● Exercise brief: Only lines containing the word "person" belong in the answer; copy each one from the records.

[Dataset records]
::::::::::
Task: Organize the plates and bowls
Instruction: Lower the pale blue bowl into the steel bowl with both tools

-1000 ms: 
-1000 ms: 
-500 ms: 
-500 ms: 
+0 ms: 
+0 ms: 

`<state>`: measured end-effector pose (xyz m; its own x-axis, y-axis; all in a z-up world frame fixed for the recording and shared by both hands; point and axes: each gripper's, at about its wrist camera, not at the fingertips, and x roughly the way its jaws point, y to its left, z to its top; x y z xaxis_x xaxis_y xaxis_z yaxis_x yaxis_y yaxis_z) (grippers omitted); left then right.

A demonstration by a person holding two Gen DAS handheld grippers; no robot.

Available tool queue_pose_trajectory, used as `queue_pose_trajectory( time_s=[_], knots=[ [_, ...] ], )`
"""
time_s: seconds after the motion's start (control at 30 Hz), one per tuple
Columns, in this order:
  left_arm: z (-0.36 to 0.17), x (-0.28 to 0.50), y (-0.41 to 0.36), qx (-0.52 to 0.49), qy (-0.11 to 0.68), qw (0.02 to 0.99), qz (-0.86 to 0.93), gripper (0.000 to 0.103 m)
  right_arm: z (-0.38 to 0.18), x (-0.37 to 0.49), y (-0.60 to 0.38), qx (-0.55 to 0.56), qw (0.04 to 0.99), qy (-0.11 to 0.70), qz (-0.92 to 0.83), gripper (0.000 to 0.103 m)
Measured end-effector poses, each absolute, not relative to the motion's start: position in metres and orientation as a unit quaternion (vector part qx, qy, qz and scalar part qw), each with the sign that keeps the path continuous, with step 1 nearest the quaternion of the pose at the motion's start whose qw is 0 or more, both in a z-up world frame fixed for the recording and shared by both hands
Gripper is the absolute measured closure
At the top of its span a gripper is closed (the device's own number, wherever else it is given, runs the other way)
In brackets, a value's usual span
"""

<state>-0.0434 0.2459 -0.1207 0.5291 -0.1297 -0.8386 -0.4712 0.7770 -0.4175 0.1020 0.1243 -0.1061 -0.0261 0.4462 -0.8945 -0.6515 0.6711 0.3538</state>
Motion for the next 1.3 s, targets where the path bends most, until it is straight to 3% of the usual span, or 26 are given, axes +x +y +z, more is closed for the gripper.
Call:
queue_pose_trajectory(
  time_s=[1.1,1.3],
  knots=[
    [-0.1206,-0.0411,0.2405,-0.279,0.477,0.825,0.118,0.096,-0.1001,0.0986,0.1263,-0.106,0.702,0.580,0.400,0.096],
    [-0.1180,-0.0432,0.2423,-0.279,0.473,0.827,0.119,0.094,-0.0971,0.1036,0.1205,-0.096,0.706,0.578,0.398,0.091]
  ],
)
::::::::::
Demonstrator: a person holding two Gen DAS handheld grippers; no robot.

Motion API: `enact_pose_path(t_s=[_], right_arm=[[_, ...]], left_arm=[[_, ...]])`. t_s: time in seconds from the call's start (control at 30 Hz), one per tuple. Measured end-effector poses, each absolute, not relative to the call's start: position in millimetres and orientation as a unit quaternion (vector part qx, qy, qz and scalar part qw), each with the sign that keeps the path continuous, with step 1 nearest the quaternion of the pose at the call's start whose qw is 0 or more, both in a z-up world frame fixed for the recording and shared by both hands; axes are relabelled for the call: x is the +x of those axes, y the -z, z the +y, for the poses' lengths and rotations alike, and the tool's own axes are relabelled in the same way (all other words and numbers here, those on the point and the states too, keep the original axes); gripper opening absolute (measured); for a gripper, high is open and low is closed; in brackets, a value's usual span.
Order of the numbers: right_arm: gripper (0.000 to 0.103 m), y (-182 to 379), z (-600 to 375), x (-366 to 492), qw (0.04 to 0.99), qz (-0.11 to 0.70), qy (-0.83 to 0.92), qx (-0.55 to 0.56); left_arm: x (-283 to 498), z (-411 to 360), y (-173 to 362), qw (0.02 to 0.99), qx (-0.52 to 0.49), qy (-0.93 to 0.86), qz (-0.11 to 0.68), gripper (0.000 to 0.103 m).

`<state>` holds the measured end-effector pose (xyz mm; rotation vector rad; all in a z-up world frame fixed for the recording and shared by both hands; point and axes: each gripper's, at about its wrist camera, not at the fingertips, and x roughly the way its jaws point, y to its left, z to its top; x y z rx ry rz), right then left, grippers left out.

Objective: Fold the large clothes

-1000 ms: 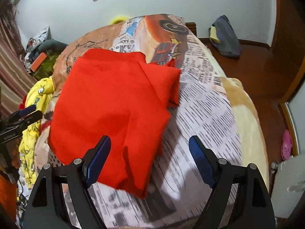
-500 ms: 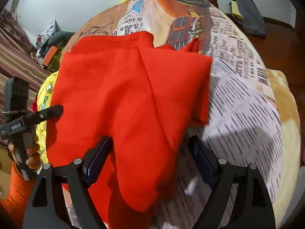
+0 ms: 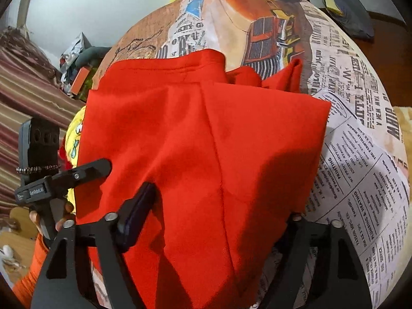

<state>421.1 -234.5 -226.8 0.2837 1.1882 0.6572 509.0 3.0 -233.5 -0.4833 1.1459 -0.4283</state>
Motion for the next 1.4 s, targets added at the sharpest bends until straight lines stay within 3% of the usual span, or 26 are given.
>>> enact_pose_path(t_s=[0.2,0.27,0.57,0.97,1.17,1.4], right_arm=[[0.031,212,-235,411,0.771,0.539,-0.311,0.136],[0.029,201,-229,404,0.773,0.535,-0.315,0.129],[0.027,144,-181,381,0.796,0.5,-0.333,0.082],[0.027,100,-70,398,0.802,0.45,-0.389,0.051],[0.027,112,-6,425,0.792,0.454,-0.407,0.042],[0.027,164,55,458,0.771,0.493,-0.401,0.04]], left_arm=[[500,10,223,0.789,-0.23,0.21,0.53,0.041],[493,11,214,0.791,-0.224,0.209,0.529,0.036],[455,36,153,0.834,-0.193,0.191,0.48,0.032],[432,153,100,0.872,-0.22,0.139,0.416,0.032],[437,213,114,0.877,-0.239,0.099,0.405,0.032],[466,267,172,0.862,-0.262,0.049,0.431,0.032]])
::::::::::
● Response to this task:
A demonstration by a person holding two Gen DAS handheld grippers; no robot.
Demonstrator: a person holding two Gen DAS handheld grippers; no robot.

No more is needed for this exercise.